• [What you should do]: The response must consist of each line in the listing that has the word "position" in it.
+++ Data provided +++
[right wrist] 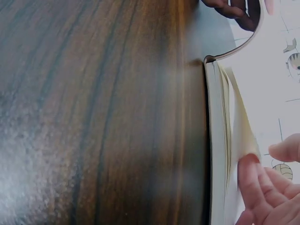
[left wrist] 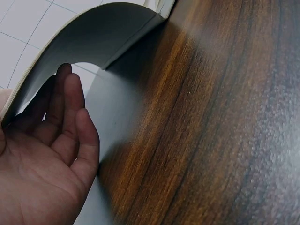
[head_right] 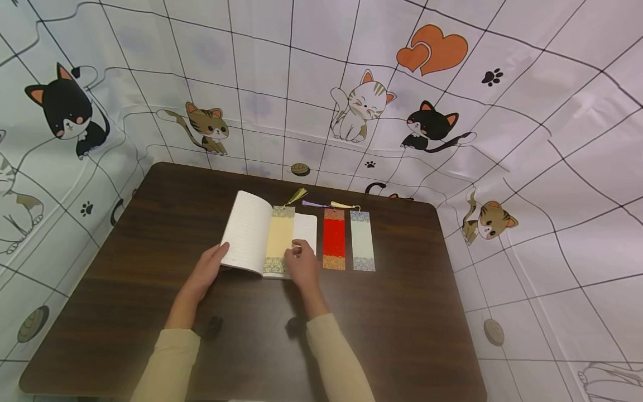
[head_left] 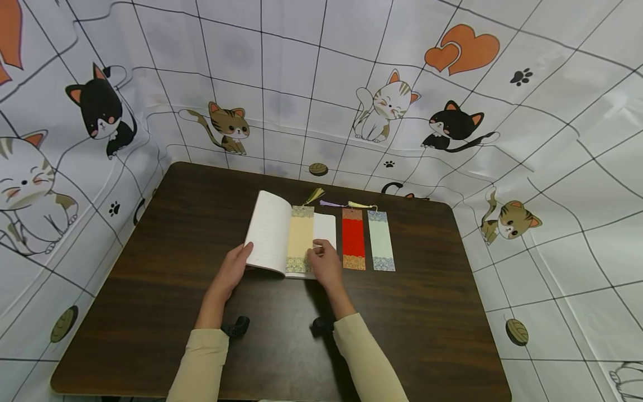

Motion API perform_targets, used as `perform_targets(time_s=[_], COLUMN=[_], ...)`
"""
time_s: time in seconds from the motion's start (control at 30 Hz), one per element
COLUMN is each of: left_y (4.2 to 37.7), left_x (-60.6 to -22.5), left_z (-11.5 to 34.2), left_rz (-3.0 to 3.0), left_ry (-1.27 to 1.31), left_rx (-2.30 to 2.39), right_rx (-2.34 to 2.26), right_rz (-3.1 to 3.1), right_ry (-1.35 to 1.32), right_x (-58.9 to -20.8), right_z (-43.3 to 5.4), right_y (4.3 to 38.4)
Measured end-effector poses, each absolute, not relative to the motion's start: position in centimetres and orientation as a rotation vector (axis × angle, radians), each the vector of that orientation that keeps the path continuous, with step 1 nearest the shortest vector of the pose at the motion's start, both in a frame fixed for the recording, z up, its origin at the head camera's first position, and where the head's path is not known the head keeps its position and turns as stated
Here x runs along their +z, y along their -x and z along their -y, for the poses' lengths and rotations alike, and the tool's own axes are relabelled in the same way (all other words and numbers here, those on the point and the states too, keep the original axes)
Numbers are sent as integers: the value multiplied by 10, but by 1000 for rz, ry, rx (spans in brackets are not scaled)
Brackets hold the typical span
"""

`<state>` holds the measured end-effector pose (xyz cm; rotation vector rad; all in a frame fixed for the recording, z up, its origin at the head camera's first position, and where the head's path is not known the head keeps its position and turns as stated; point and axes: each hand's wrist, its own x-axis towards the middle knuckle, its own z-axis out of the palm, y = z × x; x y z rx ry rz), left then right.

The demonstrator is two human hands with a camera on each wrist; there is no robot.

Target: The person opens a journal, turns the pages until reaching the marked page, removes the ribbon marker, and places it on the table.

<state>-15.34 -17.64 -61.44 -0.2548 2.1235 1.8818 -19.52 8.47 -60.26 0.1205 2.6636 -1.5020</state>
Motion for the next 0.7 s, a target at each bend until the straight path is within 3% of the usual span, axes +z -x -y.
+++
• [Solution]:
Measured end-effector poses, each absolute, not relative to the motion's start: position in centimetres and orientation as a rotation vector (axis × angle, radians), each the vector of that orientation that keeps the path continuous, with step 1 nearest the shortest vector of the pose at the motion's start, both in a frame fixed for the recording, z up, its origin at the head camera's first position, and where the head's path is not known the head keeps its position and turns as stated
`<state>` holds the measured end-effector pose (xyz cm; rotation vector rad; all in a frame fixed for the recording, z up, its origin at the head camera's first position, and where the head's path is not known the head keeps its position and turns as stated; point and axes: each hand's wrist, its own x-axis towards the middle knuckle, its own z-axis out of the palm, y = z × x; x y z rx ry rz), left then right.

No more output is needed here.